But he just let Bailey talk. It was good sport; like badminton with a child.

“ - and - and there’s my insurance policy,” Bailey was saying. “Five thousand dollars -”

“Seems to me, George Bailey, you’re worth more dead than alive.”

Bailey got a look Potter had seen before. Many times before, always on the other side of his great black desk. It wasn’t the look of a man who’d been beaten. It was the look of a man who just realized he’d been beaten long before he entered the room.

Bailey left. Potter watched him go, wondering if he knew how much Violet cared. People were interesting. They did the strangest things for the stupidest reasons.

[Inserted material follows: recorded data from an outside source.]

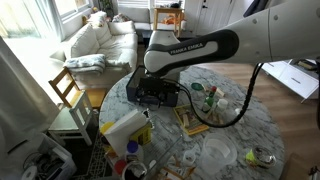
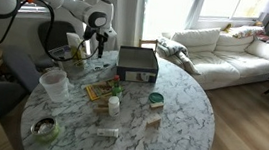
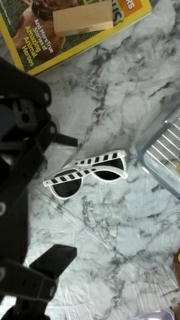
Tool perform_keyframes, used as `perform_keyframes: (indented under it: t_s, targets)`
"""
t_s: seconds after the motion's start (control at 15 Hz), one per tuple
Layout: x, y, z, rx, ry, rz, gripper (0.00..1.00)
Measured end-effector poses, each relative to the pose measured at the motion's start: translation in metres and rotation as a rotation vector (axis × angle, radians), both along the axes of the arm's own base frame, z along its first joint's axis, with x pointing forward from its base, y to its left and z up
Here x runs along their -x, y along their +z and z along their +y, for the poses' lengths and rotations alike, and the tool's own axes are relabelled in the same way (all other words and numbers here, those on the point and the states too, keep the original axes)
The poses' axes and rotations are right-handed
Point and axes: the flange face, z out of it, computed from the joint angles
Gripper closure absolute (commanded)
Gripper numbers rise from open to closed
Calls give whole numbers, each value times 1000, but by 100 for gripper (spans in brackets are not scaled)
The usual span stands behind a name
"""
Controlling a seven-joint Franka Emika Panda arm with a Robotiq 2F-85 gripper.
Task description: Move the clear cup to the left then put the glasses inside the cup and put the cup inside the clear container
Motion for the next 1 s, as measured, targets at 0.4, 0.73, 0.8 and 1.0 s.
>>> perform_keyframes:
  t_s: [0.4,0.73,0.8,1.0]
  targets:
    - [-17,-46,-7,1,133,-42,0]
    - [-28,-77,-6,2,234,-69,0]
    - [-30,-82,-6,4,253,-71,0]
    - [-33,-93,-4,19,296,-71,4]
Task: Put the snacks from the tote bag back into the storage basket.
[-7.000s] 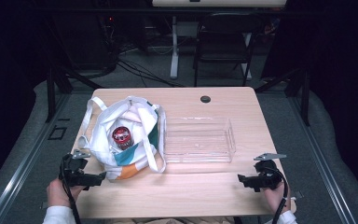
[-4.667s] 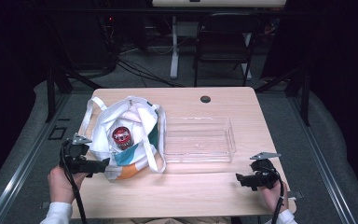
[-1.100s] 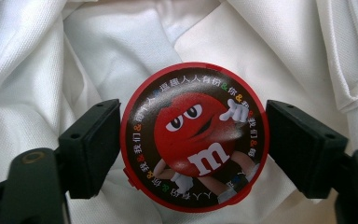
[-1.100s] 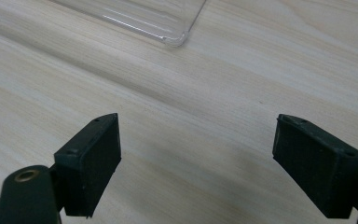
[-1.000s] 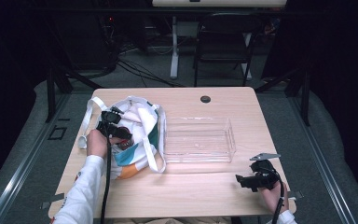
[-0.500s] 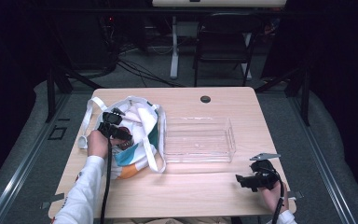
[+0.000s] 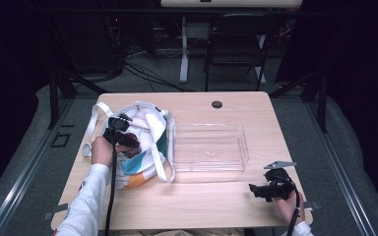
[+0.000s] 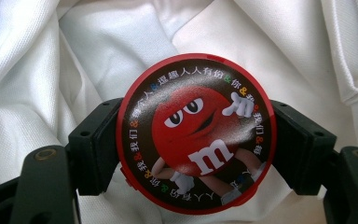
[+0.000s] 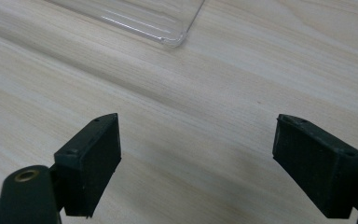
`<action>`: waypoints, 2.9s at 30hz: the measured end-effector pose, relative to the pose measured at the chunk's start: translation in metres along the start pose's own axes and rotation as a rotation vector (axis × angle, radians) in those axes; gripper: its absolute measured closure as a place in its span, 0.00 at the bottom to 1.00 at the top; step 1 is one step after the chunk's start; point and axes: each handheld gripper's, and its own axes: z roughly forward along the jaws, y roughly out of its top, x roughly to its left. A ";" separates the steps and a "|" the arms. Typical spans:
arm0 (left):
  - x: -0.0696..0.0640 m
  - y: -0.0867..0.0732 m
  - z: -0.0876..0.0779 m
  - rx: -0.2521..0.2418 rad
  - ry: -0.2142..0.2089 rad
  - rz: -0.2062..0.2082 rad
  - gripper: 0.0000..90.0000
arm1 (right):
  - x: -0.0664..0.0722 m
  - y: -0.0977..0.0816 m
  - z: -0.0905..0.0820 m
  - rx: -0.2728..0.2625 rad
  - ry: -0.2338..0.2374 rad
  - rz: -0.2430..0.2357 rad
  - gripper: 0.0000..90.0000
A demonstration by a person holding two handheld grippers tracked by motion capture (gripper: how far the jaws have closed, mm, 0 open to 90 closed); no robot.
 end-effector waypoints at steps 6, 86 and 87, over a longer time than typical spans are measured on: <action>-0.001 0.001 -0.007 -0.016 0.000 -0.001 0.29 | 0.000 0.000 0.000 0.000 0.001 0.003 0.16; -0.056 0.061 -0.109 -0.122 -0.015 0.153 0.29 | -0.002 0.000 -0.001 -0.007 0.011 -0.004 0.16; -0.058 0.062 -0.109 -0.121 -0.021 0.158 0.29 | -0.002 0.000 -0.001 -0.007 0.011 -0.003 0.16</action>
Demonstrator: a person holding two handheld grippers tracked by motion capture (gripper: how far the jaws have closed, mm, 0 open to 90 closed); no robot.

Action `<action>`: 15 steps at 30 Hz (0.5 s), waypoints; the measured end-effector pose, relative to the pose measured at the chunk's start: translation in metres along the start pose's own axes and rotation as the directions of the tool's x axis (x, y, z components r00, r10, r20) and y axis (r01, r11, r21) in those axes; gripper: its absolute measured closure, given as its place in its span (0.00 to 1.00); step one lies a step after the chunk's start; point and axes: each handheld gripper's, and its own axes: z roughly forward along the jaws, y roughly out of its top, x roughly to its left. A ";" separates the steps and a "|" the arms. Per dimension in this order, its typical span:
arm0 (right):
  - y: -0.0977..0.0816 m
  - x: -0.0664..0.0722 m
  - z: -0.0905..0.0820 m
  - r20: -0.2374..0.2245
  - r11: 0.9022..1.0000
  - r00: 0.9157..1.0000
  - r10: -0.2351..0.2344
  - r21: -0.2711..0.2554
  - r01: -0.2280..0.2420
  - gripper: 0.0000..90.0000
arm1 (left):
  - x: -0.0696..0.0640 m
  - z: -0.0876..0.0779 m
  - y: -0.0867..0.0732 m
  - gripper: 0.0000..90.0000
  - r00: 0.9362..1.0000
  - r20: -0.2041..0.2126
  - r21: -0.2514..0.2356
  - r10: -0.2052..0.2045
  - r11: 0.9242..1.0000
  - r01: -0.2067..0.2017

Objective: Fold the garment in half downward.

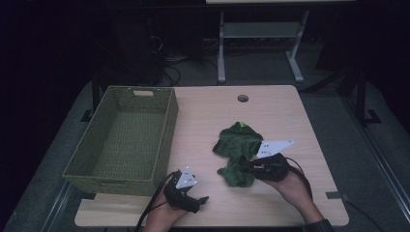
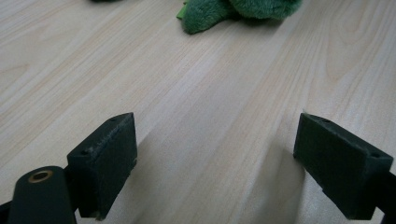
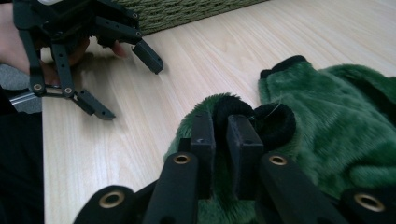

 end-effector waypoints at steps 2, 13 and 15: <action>0.002 0.000 0.005 -0.007 1.000 1.000 0.002 0.004 -0.002 0.86 | 0.000 0.000 0.000 0.14 1.000 0.000 -0.001 -0.001 1.000 0.001; 0.006 -0.022 0.001 0.088 0.998 0.994 0.067 -0.018 -0.066 0.99 | 0.000 0.000 0.000 0.14 1.000 -0.001 0.000 -0.001 1.000 0.001; 0.004 -0.025 0.010 0.081 0.997 0.994 0.076 0.012 -0.077 0.99 | 0.000 0.000 0.001 0.14 1.000 -0.001 0.005 0.002 1.000 -0.002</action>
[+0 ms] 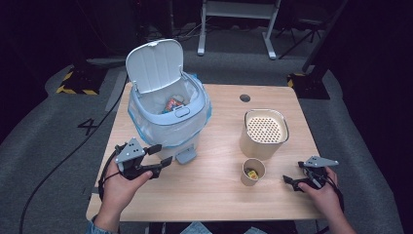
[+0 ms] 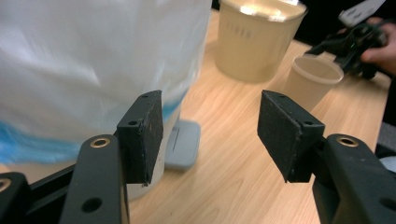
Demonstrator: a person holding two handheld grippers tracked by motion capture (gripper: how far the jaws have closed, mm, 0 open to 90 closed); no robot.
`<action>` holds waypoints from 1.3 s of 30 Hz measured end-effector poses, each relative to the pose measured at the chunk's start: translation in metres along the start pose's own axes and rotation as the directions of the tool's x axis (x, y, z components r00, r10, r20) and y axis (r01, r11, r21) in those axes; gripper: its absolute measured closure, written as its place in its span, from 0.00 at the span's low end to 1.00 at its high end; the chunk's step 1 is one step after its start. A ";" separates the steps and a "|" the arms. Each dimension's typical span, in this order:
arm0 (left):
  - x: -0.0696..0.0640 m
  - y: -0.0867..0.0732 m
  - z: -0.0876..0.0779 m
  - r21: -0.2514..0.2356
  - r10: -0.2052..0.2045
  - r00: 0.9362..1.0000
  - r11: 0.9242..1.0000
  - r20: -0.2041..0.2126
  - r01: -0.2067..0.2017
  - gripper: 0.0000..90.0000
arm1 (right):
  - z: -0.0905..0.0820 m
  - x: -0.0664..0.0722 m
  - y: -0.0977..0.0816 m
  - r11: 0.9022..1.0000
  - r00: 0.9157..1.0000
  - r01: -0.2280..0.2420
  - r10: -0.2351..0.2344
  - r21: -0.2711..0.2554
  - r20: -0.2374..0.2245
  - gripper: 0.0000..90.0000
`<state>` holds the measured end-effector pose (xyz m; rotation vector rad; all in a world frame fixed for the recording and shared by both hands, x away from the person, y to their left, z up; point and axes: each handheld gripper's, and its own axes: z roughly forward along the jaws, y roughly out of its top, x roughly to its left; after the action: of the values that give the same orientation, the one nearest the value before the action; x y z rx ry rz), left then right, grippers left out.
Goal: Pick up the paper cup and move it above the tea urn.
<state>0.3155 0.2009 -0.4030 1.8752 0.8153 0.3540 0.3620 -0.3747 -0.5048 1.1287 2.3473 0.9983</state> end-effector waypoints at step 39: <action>0.007 -0.072 0.066 0.373 0.033 0.999 0.927 0.001 -0.031 0.34 | -0.016 0.060 0.028 0.994 0.977 0.101 -0.108 -0.047 -0.183 0.20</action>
<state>0.3317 0.1782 -0.4968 2.2441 0.9043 0.2336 0.3303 -0.3229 -0.4741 0.9231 2.4912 1.1484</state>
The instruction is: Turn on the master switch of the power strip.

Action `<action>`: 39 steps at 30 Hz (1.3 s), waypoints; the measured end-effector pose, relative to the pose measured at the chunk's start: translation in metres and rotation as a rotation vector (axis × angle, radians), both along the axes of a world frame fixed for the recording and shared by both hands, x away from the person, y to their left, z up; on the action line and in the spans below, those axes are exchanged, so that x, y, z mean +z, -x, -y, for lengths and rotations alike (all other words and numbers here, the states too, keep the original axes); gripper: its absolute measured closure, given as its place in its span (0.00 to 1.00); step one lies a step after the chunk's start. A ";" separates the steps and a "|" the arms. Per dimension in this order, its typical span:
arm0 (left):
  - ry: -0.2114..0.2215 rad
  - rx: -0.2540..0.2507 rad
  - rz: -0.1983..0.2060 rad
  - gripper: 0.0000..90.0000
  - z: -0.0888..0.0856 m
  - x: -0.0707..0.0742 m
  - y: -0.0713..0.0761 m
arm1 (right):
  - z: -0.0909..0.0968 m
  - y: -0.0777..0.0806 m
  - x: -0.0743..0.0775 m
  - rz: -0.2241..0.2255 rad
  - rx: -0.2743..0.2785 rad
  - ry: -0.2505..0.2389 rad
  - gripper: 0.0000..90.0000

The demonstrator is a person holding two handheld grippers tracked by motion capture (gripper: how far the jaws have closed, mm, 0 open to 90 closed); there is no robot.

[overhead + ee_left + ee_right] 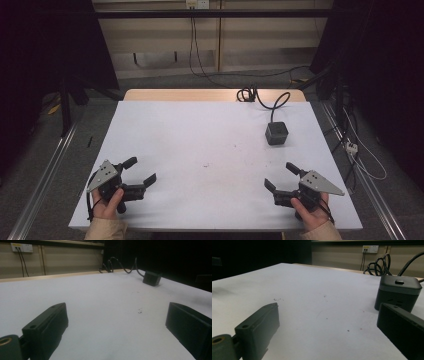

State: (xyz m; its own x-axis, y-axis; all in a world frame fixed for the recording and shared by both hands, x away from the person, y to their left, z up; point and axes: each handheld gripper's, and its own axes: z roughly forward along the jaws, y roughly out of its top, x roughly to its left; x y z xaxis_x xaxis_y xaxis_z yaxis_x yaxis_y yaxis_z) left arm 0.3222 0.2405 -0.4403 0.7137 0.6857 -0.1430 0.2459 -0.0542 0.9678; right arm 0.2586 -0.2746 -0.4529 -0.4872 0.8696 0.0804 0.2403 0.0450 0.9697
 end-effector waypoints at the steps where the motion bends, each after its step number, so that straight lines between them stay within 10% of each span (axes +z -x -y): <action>1: 0.000 0.000 0.001 0.04 0.000 0.000 0.000 | 0.000 0.000 0.000 -0.002 0.002 0.003 0.04; 39: 0.015 0.001 0.004 0.04 0.004 0.000 -0.006 | 0.005 -0.006 0.001 -0.031 -0.024 0.017 0.05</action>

The room was warm; the fire spat and crackled, and he felt drowsy, the way he felt when he’d had a grand dinner. Turkey, gravy . . . rich brown Armanac swirling in the glass, burning down his throat and blooming in his belly, that warm unfurling sensation of pleasure and success. The room really was . . . quite warm.

A nap would be fine . . . a nap would be capital . . .

. . . but he needed to have his wits when the call came from the meeting of the board. He pushed away from his desk, wheeled around and propelled himself towards the radio. Turned it on -
clanking chains, a moan of horror -

- but you’ve been dead these twenty years! cried a voice from the radio.

- I have come to tell you that before the night is out, another voice said, you will be visited by threeeee spirits.

Potter scowled. He should have known they’d play that idiotic ghost story. They played it every year. Once a teller had said that the actor in the play even sounded like him. She had thought it a compliment. He had fired her on the spot.

“Bah,” he said, and clicked the radio odd. Wheeled back to his desk. Looked at the telegram again. "Hmm," he said.

It really was quite warm. . .

Perhaps a small nap.

Mr. Potter, a voice called.

He heard it; he did not know it . . a new cashier, perhaps.

Mis-ter Potter.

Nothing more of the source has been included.